Precisamos unir forças, ocupar espaços públicos de poder, fazer campanhas,
mudar legislação, ofertar capacitação em gênero para o judiciário, acabar de
vez com o patriarcado cruel e melhorar as condições de vida de tanta gente que
está sofrendo as consequências danosas de uma ferida histórica e pela falta de
gestão de problemas que foram agravados pelo vírus da COVID-19.
É
nessa perspectiva de reconhecer problemas, denunciá-los, que essa obra se
constrói. Em cada fase da pandemia, mais complexas as situações se mostram.
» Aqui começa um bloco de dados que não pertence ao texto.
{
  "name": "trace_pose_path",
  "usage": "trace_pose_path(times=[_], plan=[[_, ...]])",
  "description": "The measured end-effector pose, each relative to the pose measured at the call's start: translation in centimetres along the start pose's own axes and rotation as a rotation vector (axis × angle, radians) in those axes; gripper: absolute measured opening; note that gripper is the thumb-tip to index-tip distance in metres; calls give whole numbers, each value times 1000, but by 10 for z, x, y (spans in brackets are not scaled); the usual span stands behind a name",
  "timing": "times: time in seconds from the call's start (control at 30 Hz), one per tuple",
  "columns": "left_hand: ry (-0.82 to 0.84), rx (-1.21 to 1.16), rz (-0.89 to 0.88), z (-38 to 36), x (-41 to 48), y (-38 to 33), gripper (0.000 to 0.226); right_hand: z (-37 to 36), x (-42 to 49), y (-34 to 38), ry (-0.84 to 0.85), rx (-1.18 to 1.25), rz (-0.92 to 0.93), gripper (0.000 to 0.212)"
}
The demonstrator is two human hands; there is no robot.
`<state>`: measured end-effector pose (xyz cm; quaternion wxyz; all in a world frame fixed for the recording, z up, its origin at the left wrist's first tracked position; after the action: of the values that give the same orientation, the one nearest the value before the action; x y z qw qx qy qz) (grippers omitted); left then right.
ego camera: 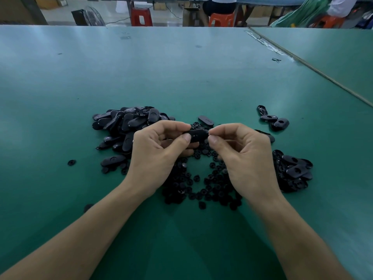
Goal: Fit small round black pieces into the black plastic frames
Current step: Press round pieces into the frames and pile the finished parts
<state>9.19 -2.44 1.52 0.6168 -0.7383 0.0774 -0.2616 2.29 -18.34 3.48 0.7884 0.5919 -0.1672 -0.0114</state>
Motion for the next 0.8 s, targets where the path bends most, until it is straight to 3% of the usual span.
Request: trace_pose_path(times=[0.2, 0.8], plan=[[43, 54, -24, -2, -1, -4, 17, -1, 0, -1, 7, 129, -30, 11], [100, 212, -29, -10, -4, -7, 16, -5, -3, -1, 45, -68, -42, 15]])
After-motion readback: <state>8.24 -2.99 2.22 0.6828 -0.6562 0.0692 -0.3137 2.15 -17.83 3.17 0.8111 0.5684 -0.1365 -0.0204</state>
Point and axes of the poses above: each hand's wrist, its own x-axis towards the middle knuckle, its own z-axis out of the back of the hand, y = z × x, the point moved 7 cm from there along x, towards the middle knuckle, and after that the axes turned 11 degrees about y, right-handed, at the moved point
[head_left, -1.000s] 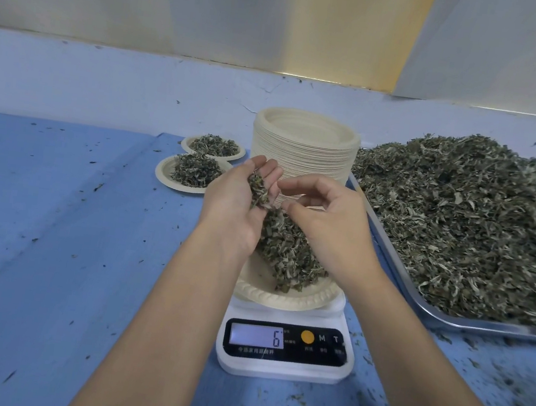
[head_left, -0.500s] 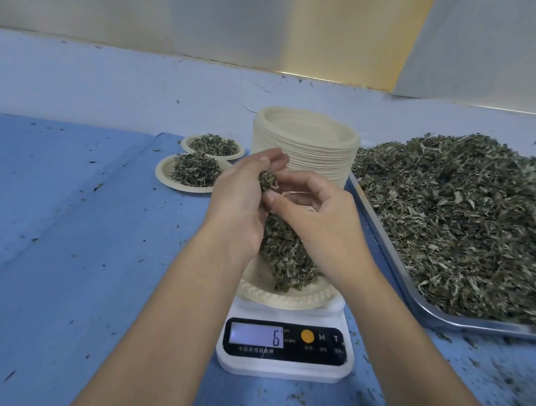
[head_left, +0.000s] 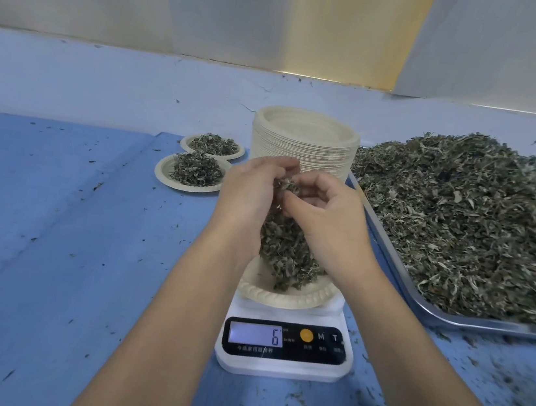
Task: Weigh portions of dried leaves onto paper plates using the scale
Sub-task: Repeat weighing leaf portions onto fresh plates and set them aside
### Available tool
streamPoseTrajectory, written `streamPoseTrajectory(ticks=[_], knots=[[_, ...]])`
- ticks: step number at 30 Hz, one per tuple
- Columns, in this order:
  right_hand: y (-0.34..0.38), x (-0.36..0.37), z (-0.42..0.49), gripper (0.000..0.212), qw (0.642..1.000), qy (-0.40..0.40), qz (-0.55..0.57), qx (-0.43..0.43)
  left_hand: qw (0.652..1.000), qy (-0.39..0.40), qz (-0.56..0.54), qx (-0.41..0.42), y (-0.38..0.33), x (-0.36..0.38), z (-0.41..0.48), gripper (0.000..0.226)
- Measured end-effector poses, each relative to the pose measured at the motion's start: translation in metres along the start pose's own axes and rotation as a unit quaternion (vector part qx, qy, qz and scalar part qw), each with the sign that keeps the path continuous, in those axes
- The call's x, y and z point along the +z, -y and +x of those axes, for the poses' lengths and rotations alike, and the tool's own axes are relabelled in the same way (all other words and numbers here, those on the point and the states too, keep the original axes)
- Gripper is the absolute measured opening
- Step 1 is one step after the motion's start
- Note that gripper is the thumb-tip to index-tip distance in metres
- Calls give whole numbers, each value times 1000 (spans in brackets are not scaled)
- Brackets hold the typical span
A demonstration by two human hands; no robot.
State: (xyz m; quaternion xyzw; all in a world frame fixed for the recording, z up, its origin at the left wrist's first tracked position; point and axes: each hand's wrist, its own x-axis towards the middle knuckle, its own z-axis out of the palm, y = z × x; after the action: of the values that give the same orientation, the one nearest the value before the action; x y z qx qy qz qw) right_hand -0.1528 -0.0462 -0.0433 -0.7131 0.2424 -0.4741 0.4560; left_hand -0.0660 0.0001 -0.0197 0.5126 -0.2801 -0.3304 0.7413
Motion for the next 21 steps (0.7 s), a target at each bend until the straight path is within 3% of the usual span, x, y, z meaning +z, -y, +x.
streamPoseTrajectory(ticks=[6,13,17,21], knots=[[-4,-9,6,19,997,-72,-14,1,999,-25,-32,14,-3,-7,3,34],[-10,-15,9,18,995,-85,-49,7,999,-42,-18,12,-4,-12,1,31],[-9,-16,7,13,996,-49,-72,19,999,-48,-13,7,-5,-13,0,30],[-7,-20,5,11,985,45,-150,69,998,-59,-11,2,-5,-14,-1,30]])
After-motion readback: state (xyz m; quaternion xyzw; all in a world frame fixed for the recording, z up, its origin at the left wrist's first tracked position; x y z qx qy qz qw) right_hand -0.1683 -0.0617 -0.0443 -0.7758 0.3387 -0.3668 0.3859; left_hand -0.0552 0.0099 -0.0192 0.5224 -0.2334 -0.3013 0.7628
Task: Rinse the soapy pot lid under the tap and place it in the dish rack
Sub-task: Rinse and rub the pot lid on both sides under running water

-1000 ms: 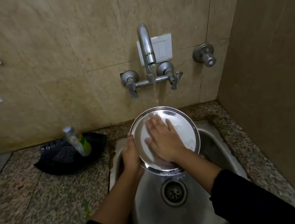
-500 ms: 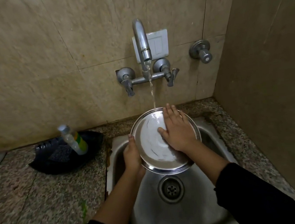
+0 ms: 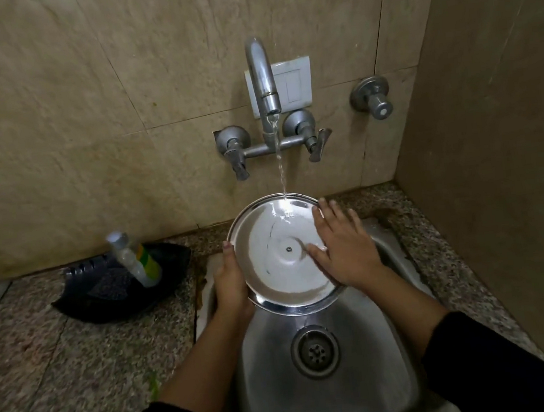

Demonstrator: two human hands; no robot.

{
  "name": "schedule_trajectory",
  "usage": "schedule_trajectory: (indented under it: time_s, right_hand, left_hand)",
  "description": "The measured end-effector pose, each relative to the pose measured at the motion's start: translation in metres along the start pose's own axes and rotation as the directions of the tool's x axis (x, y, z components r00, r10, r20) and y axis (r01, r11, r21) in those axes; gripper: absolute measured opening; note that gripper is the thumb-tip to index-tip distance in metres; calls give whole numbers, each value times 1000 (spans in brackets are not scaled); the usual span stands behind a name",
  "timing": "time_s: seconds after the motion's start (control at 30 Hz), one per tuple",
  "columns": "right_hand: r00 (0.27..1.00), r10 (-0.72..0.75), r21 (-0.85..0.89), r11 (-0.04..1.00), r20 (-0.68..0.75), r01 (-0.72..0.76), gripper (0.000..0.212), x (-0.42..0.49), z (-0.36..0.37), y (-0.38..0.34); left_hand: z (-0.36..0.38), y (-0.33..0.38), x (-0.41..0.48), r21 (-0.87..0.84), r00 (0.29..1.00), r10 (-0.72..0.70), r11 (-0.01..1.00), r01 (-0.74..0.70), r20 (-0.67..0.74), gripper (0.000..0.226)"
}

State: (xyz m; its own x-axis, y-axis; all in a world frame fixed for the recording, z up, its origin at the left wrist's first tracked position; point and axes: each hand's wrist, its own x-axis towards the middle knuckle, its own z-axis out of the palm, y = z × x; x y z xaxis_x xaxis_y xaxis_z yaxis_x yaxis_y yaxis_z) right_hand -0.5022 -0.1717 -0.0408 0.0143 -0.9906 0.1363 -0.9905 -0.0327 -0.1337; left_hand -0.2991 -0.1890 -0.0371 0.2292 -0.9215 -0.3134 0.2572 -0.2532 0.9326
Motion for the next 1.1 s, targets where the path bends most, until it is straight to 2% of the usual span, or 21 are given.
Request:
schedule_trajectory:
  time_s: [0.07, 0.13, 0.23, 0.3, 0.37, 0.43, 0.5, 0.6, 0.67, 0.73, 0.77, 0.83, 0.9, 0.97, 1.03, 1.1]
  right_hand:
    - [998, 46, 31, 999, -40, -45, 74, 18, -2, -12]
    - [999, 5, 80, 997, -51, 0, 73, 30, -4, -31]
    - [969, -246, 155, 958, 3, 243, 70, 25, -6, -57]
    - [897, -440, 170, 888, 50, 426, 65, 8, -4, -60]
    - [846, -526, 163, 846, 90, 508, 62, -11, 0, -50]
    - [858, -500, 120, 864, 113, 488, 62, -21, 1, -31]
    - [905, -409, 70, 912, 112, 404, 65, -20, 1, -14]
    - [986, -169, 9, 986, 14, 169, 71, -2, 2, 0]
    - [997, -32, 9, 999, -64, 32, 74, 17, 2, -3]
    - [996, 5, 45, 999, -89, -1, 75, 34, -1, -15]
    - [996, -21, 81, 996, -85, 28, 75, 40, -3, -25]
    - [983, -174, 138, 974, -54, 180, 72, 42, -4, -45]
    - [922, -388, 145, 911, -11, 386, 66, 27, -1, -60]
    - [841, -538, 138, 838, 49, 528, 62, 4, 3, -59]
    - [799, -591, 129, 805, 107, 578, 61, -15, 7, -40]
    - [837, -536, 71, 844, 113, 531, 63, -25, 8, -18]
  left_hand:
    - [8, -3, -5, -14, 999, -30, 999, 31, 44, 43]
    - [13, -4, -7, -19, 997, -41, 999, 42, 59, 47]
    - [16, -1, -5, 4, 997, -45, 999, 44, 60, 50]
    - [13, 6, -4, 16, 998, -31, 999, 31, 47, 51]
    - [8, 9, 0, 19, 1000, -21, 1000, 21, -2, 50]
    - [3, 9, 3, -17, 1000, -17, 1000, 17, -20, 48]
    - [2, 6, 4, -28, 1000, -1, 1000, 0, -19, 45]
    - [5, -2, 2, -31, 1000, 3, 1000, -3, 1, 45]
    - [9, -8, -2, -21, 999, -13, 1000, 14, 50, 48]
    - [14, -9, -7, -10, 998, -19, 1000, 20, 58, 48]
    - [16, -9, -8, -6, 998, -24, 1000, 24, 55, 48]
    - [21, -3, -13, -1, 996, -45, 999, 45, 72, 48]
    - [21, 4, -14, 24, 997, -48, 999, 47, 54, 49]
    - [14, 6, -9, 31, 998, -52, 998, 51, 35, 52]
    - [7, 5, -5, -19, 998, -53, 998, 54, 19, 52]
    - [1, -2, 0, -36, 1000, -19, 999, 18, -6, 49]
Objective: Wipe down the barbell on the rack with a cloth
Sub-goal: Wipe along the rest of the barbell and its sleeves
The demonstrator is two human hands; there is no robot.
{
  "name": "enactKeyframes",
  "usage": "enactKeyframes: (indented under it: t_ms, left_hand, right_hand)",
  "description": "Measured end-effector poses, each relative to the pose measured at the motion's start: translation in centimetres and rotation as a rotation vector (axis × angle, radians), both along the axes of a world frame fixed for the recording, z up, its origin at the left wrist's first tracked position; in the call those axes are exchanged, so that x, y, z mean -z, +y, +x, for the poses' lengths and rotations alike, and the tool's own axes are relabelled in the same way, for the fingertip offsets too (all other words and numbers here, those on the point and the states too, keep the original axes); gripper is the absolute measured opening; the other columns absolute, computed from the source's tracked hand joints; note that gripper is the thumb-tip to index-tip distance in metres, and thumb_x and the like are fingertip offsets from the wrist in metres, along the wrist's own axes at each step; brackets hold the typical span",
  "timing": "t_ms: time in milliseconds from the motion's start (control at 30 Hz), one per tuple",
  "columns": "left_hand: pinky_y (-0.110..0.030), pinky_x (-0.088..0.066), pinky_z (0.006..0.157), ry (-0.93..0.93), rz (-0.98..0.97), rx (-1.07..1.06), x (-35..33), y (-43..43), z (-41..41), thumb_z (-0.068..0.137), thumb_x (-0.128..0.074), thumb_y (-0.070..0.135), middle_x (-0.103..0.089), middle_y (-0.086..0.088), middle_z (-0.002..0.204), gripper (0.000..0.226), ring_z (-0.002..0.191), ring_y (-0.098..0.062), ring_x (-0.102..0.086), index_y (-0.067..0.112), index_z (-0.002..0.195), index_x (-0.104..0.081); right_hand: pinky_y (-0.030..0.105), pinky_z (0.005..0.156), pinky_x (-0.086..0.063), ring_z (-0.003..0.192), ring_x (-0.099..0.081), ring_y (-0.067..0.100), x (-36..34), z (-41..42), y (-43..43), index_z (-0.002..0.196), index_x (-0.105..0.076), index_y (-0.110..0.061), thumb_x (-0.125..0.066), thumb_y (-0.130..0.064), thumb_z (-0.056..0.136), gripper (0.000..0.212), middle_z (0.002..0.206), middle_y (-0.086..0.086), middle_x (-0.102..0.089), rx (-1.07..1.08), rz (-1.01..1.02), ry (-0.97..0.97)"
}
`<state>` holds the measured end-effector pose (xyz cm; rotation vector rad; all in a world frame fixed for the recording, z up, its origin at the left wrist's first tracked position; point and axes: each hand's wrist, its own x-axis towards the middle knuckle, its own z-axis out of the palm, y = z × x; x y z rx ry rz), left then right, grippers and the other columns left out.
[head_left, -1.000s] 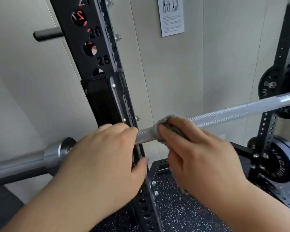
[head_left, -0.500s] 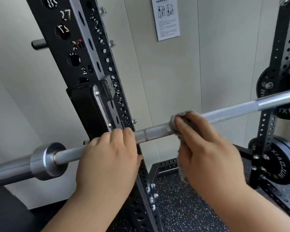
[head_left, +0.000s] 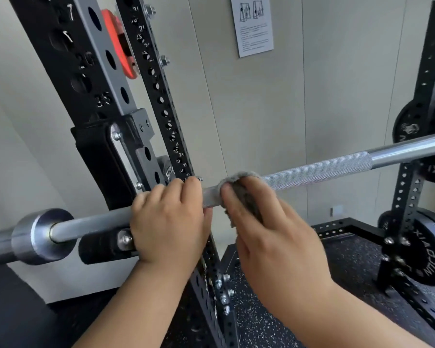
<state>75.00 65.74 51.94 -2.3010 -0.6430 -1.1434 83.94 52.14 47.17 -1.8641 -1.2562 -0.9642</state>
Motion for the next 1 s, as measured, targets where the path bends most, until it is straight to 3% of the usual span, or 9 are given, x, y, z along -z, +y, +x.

Agora, vivenciamos a fase das poucas vacinas que atrasadamente, e sem
planejamento, estão sendo distribuídas à população. Essa obra é uma
contribuição para o debate dos direitos fundamentais das mulheres tomando como
pano de fundo o contexto histórico da pandemia, que está muito longe de ser superada
e há indícios fortes que no nosso país a necropolítica e a corrupção galopam
juntas nos pastos da desordem e do atraso. Faltou dinheiro para pesquisa, para
vacinas, para ciência, contrariamente tem sobrado para a indústria das fake news negacionistas e alienadoras. Falta
clareza e informações confiáveis sobre a pandemia, especialmente diante da decisão do governo federal de restringir o acesso a
dados, de tornar muitas informações sigilosas. Uma obra dessa natureza é
um ponto de luz na escuridão da desinformação. É uma gota d’água diante do caos
oceânico que vivenciamos no mundo e nos direitos das mulheres.